» **Task prompt**
Show each line in the listing below that contains the word "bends".
[[ Data for this task, beginning ]]
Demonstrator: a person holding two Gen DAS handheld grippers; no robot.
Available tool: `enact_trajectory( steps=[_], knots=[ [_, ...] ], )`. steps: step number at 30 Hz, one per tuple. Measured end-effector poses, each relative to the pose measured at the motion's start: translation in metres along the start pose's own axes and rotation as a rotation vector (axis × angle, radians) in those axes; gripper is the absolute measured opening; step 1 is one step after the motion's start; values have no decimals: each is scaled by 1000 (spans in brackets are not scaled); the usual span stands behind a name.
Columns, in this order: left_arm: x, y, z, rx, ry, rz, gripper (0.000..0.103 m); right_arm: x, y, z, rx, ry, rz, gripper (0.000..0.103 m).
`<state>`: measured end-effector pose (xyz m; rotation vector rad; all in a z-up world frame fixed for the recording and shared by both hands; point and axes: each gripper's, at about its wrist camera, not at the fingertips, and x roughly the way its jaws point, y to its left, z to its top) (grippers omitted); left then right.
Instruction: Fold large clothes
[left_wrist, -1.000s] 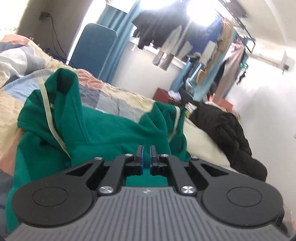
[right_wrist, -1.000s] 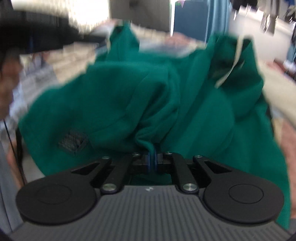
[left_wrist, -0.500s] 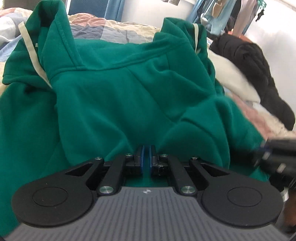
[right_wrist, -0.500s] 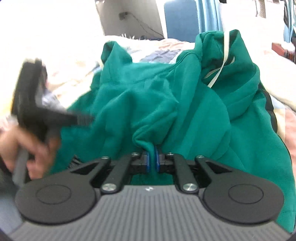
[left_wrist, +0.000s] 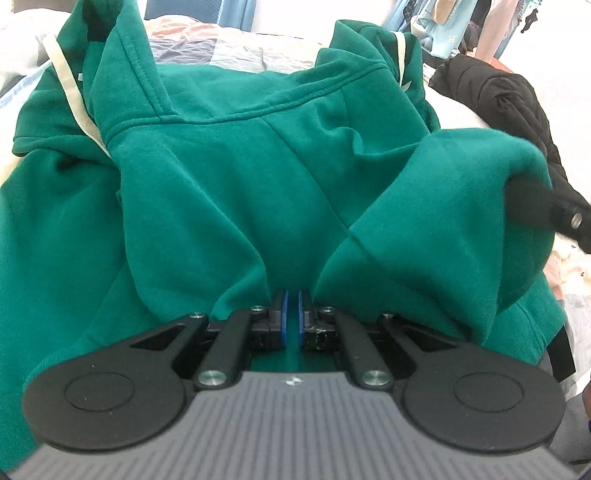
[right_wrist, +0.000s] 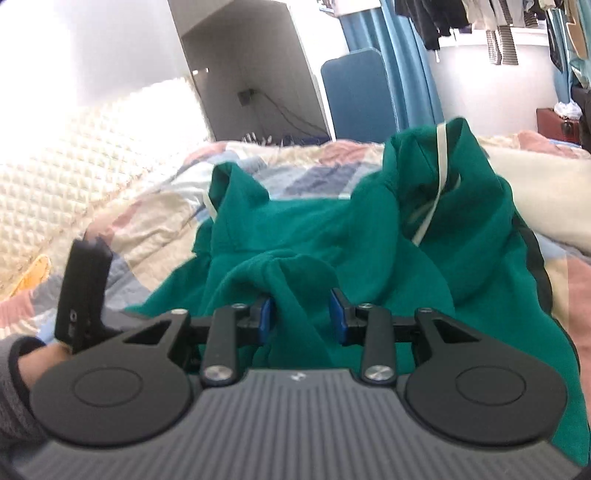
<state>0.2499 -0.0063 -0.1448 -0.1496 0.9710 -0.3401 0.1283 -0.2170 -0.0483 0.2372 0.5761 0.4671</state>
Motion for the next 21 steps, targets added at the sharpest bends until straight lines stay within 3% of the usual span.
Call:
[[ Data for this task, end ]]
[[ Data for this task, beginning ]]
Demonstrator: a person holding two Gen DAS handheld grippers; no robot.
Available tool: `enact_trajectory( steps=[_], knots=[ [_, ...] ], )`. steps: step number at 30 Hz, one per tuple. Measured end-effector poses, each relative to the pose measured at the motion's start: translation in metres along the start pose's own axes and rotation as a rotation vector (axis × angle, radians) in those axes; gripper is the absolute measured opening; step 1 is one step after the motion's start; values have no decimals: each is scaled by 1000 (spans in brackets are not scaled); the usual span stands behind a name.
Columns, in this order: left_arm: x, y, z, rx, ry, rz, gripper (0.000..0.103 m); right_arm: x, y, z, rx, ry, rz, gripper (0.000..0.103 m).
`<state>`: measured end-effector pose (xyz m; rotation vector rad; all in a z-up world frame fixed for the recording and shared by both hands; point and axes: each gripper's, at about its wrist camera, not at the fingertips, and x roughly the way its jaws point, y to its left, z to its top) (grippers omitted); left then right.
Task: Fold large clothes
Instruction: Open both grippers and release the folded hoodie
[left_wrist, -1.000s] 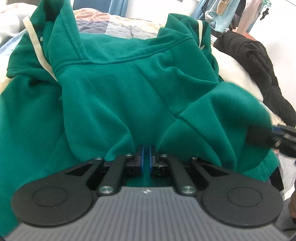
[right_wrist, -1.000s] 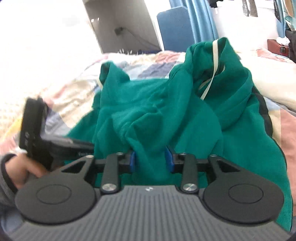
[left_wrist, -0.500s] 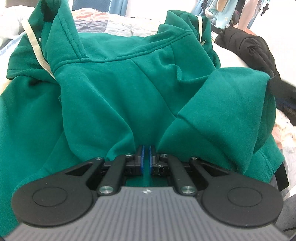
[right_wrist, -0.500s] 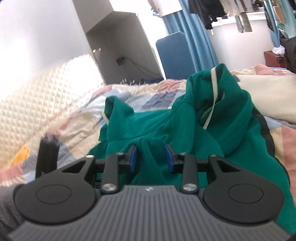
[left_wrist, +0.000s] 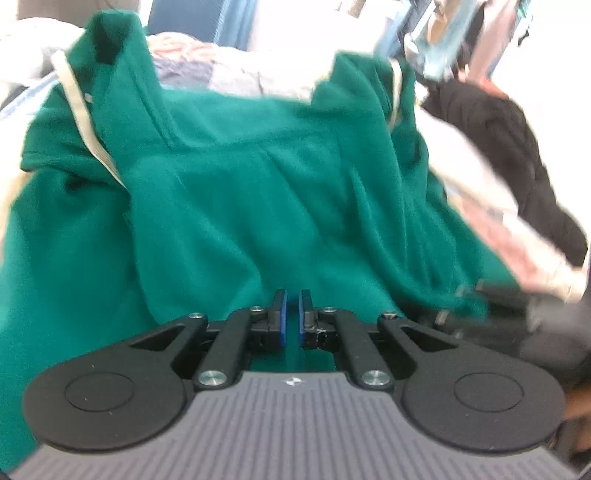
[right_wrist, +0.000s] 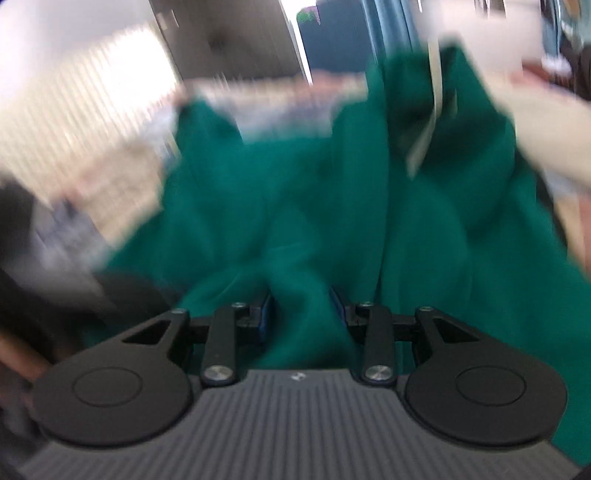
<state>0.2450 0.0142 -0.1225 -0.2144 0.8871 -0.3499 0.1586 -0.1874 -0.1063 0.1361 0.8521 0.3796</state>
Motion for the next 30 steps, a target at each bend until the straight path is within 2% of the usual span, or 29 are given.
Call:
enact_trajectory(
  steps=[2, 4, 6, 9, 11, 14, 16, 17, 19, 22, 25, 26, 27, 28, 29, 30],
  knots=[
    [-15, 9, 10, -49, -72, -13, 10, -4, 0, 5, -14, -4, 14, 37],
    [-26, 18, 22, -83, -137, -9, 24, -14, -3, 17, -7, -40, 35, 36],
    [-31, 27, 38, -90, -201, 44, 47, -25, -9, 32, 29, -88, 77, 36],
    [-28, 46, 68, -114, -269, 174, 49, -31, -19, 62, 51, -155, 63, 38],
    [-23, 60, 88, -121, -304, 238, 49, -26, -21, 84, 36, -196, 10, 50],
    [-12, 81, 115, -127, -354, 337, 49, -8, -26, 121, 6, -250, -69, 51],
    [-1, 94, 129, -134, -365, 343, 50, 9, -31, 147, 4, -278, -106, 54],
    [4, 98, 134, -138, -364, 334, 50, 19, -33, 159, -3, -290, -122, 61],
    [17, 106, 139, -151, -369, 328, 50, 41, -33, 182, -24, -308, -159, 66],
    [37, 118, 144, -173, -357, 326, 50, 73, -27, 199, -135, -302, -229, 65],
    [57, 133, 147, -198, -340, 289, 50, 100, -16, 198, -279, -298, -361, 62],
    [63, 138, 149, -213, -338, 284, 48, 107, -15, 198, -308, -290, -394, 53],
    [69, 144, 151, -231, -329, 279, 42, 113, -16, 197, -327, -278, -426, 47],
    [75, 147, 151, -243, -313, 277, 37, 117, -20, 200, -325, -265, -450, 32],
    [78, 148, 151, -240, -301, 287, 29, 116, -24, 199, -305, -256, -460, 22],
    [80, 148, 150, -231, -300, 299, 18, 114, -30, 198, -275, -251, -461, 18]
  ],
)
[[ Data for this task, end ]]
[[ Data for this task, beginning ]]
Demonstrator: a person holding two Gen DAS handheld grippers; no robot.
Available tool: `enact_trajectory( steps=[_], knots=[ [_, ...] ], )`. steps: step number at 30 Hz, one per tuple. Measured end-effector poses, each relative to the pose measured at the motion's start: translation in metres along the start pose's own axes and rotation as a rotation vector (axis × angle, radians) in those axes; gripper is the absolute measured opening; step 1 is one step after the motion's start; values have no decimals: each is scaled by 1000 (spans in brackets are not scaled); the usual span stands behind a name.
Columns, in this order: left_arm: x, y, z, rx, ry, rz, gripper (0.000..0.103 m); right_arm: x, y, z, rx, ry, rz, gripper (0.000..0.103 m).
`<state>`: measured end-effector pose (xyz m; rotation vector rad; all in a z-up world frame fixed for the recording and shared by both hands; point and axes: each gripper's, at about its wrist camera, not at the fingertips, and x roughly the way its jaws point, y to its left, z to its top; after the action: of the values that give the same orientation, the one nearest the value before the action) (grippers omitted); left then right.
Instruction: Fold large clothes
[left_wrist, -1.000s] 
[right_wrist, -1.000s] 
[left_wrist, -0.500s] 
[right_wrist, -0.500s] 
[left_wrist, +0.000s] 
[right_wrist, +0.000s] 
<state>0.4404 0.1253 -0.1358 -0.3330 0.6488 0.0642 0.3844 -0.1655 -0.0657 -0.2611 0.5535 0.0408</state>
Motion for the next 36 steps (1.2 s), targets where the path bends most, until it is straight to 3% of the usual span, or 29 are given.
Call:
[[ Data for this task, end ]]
» **Answer to the problem**
Motion for the next 21 steps, targets added at the sharpest bends until straight lines stay within 3% of the usual span.
Motion for the next 36 steps (1.2 s), targets where the path bends most, until it is straight to 3% of the usual span, or 29 are given.

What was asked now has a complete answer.